## What needs to be done
Using the entries that follow, transcribe only the lines from the line with "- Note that" to the line with "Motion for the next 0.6", both included, exactly as they stand and without pictures.

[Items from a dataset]
────
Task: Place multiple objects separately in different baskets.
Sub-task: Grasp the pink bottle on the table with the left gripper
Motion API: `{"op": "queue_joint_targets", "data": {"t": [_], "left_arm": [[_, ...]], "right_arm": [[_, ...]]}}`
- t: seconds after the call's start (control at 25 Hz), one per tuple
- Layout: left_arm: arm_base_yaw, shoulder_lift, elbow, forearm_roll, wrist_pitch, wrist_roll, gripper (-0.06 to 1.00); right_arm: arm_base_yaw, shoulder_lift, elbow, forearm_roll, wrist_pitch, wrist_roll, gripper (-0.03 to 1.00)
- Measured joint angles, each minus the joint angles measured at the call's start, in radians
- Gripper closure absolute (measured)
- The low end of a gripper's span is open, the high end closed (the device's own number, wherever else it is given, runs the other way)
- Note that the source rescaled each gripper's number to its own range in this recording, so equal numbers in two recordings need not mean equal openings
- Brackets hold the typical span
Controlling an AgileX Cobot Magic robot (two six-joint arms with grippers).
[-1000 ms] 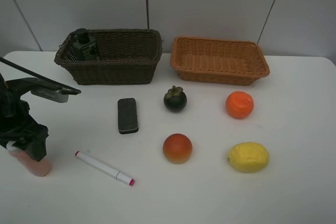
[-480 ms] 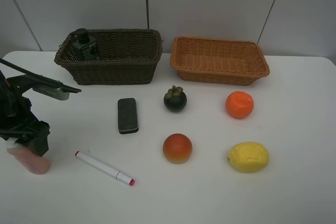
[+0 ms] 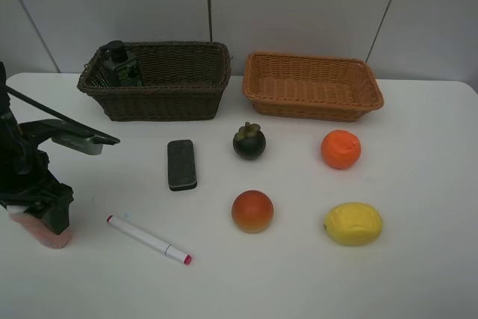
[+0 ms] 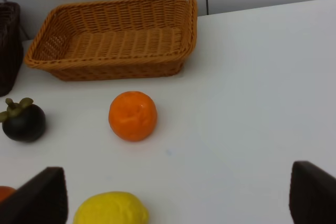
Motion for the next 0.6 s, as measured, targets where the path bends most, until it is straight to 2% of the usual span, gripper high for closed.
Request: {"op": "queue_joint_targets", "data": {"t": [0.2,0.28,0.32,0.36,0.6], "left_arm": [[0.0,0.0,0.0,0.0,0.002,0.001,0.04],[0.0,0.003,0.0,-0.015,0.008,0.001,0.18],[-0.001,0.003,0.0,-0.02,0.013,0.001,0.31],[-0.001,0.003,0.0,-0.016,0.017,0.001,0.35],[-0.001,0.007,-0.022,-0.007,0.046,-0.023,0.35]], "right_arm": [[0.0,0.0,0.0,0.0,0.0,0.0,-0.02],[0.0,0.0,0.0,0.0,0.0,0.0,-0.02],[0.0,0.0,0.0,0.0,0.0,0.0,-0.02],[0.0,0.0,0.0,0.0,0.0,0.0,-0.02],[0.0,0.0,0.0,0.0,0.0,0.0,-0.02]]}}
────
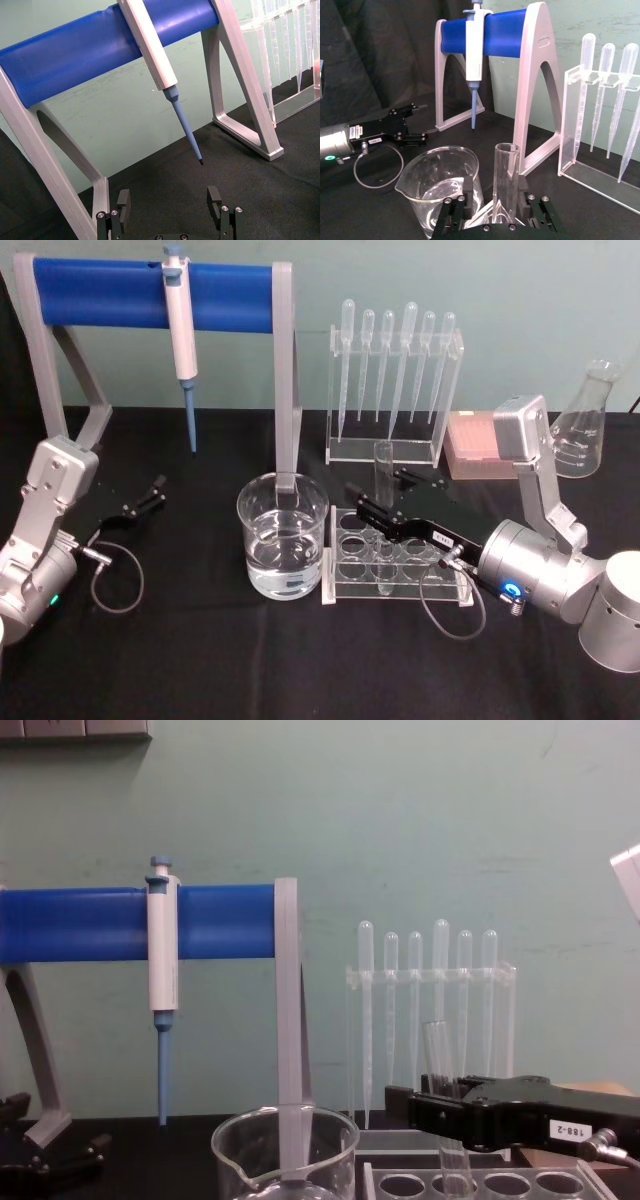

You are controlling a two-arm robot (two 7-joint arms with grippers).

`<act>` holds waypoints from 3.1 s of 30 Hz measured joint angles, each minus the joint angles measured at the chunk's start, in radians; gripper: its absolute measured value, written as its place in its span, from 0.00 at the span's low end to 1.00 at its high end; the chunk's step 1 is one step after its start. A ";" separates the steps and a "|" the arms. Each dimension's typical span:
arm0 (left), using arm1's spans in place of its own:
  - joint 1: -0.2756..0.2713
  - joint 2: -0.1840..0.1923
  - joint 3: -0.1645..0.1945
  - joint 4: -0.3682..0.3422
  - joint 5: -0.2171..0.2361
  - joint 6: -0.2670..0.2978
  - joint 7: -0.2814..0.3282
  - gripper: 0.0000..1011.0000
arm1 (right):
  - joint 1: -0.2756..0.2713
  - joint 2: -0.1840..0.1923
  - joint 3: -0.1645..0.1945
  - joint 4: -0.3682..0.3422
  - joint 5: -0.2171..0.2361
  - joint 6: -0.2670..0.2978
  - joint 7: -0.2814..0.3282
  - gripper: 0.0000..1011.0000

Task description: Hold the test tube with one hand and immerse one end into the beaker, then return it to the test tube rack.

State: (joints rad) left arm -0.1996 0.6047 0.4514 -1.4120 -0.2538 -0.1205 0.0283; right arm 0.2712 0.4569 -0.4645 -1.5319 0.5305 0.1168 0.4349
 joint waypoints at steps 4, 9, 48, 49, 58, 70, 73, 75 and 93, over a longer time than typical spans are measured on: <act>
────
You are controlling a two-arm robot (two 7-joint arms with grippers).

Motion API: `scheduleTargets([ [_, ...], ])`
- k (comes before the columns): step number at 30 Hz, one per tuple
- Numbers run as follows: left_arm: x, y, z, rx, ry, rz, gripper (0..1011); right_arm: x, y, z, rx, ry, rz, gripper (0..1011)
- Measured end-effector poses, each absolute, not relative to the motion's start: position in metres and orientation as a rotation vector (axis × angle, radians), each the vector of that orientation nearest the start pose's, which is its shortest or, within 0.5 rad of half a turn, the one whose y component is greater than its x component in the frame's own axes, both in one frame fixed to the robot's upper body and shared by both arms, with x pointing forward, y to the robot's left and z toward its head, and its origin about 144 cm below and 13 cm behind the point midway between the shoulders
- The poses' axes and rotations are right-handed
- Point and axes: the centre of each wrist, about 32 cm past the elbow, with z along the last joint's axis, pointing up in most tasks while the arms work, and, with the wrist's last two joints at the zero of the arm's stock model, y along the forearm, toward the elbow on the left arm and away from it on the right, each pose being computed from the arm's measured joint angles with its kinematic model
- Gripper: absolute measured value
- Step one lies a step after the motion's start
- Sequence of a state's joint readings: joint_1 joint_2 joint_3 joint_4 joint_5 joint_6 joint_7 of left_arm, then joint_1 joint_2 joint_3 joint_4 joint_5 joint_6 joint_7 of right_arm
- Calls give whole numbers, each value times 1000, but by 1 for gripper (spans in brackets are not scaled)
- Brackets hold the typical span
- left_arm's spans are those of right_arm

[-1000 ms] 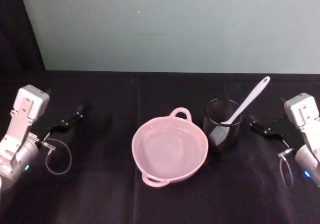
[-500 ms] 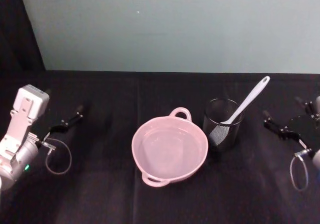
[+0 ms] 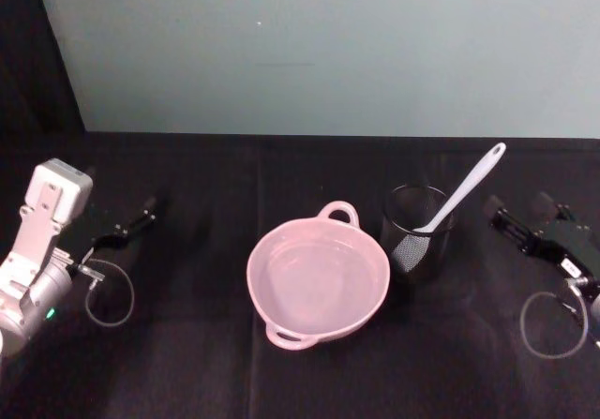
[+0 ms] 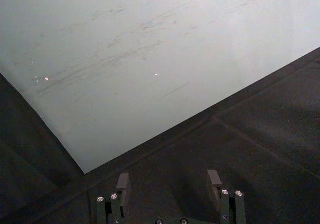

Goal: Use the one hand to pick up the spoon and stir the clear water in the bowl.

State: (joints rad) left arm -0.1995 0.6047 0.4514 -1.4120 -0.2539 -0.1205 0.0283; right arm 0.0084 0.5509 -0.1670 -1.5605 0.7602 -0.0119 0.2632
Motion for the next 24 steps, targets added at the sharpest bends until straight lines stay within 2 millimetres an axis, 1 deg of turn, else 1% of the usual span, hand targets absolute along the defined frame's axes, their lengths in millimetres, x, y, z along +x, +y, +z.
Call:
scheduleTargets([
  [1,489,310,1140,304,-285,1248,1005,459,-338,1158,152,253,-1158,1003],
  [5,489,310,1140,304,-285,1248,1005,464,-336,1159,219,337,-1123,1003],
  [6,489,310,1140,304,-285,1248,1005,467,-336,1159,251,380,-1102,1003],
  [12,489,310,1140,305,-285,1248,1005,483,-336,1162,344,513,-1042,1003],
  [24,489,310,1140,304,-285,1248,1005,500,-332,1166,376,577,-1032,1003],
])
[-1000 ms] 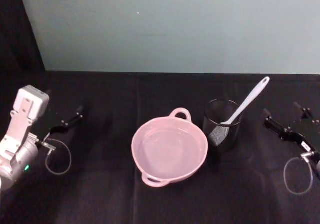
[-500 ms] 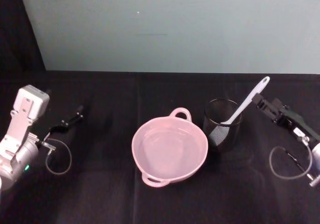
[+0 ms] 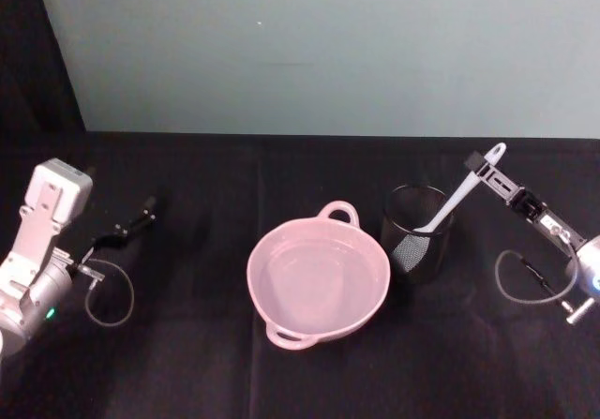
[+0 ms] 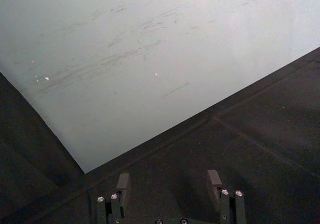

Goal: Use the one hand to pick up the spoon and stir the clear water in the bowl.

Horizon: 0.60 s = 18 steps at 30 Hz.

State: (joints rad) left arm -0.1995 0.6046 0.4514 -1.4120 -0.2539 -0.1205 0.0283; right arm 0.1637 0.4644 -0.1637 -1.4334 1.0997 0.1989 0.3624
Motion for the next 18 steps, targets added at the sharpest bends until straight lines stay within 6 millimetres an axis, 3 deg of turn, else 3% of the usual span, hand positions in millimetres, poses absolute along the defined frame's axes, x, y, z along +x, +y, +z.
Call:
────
## Exercise answer
- Note that the source rescaled each gripper's number to its own range in this recording, so equal numbers in two recordings need not mean equal openings
- Brackets hold the typical span
Controlling an AgileX Cobot Magic robot (two six-joint arms with grippers).
[-1000 ms] 
[-480 ms] 
[+0 ms] 
[+0 ms] 
Motion for the next 0.6 s, as measured, targets where the path bends most, until it is straight to 2% of the usual span, gripper high for closed.

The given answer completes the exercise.